Yes, I *know* that in the movies all ‘Green Berets’ do is fight battles. John Wayne and Chuck Norris I’ll ask forgiveness of, later.
Special Operations, specifically the U.S. Army Special Forces, are first and foremost the irregular forces trainers in counter-insurgency warfare. They can also be well used in regular forces training for allied armies, and in the role of intelligence and reconnaissance support for established regular allied forces. They are also well suited for reconnaissance and intelligence operations in support of higher-level formations of regular U.S. Armed Forces. The sum total of desirable bullets-into-bad-guys by an Operator on any of the above missions is zero. There are certain force-protection / command-protection tasks that are also SF assignments. Again, if they are shooting people, somebody is not doing it right (in the big picture). It is only when the Detachment goes into the field as the advisors or team-mates to local forces on operation that there is any desirable result that comes from having the Operators doing the shooting.
In the big picture of the Global War on Terror, recognizing what works for Special Forces and then doing it is *critical*. The war is big, widespread, and there just are not enough assets out there to be wasting any of them. The example case of the success in the Philippines was publicized back in October of this year as part of the discussion inside Special Operations Command (SOCOM) on how best to be doing the job at hand, and SOCOM commander Adm. Eric T. Olson has been leading the way on getting that emphasis back.
Before one asks, yes, Adm. Olson is as good as they get with Direct Action when it is called for; He was in Mogadishu in ’93. He also had SEAL DEVGRU back when it had a number. So he knows the difference between “white” and “black” Special Operations. Moreover, he knows what he wants SOCOM to be doing, and he believes the best thing they can be doing is what they are intended to do; to have small numbers of Operators make other larger forces much, much more effective.
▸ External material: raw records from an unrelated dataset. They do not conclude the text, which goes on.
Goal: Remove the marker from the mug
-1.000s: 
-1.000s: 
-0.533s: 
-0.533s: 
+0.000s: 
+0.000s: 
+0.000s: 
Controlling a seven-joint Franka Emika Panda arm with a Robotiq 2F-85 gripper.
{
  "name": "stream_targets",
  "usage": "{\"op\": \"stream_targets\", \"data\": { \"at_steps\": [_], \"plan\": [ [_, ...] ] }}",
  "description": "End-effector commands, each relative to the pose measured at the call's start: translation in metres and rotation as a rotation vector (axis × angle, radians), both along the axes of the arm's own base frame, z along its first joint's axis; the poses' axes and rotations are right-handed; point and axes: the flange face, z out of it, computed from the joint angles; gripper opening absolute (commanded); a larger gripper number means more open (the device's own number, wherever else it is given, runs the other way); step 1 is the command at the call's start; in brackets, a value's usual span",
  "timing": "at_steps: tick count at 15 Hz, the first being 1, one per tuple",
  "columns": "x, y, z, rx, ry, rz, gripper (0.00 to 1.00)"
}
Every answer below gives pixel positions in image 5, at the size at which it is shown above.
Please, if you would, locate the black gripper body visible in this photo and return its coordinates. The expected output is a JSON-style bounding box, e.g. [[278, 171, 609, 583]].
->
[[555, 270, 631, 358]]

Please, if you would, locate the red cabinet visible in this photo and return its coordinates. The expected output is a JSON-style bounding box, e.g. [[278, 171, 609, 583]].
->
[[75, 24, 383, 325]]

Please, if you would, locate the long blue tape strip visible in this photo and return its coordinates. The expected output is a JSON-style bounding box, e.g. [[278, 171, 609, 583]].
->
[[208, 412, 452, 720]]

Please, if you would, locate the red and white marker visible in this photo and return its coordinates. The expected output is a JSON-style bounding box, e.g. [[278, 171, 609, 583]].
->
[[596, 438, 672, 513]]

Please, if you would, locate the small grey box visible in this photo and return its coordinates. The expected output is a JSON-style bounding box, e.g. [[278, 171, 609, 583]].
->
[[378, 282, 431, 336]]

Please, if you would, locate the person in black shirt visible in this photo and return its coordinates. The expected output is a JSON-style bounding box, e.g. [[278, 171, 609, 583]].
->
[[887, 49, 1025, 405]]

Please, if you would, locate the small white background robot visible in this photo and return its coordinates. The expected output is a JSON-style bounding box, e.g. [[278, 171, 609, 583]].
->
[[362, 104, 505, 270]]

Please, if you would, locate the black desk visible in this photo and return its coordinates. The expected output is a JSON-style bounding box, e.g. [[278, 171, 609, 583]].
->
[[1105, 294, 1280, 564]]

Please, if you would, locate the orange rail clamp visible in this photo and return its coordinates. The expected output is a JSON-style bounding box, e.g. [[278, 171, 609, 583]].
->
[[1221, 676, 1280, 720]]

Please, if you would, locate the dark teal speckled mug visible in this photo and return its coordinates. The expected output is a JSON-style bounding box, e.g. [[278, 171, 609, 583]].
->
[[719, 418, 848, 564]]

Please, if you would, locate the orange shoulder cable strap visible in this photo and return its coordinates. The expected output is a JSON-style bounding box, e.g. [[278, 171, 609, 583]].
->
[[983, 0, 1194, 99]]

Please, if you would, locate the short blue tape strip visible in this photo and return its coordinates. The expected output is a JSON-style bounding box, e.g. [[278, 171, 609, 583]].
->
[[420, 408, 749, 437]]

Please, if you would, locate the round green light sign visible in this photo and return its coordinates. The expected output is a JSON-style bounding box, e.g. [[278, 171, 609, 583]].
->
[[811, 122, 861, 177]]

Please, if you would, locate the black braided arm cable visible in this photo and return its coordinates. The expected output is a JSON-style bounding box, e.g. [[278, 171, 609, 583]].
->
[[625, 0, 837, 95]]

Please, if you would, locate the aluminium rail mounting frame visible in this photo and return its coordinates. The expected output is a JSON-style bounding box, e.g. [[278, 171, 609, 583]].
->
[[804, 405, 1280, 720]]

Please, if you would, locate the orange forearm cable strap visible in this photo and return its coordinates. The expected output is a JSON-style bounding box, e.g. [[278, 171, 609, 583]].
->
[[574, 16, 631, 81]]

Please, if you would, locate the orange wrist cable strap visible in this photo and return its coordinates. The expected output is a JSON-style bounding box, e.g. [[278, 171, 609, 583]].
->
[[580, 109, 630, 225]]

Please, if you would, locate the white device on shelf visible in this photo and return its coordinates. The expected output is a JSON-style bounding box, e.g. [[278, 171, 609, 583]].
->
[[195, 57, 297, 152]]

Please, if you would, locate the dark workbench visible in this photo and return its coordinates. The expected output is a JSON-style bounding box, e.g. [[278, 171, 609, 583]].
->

That is what makes problematic a report like this showing up in the Army Times on Saturday about how the first thing being done to increase forces in Afghanistan is the tasking of an additional battalion-sized number of Special Forces; This would up the number of Detachments in the Combined and Joint Special Operations Task Force – Afghanistan by about one-third. All well and good, except that the idea of what is being proposed is to increase the number of forces available for combat operations. Consider this the leading edge of the Bush administration’s proposed 30,000 troop re-enforcement to the Afghan theater by next summer. The big problem apparent is that there are not enough aviation, support and intelligence (ISR) assets available right now for the Special Forces already there. Adding in more Detachments will likely mean pooling them into “ongoing operations” as they are expressly *not* being tasked to be the trainer-advisors for the Afghan National Army.
If “ongoing operations” is in fact where they will end up being, then we fall right back into the above forewarned intellectual trap for leaders.
These are your best soldiers, by a host of measures.
They are not replaceable in their specialized tasks.
They are not something that should be traded in attrition with the enemy, even at ten-to-one.
They are a surgeon’s scalpel, not a broadsword, when used correctly.
Let us use them correctly.
All references embedded as links.
Additional Historical References, from Wiki-p, for general information only:
Pointe du Hoc fighting and the 2nd Ranger Battalion: ~225 men committed; ~90 fit for duty after 2 day’s action.
6615th Ranger Force at Cisterna: 767 Rangers, 43 Recon troops reached the objective; 6 and 1 made it back to friendly forces.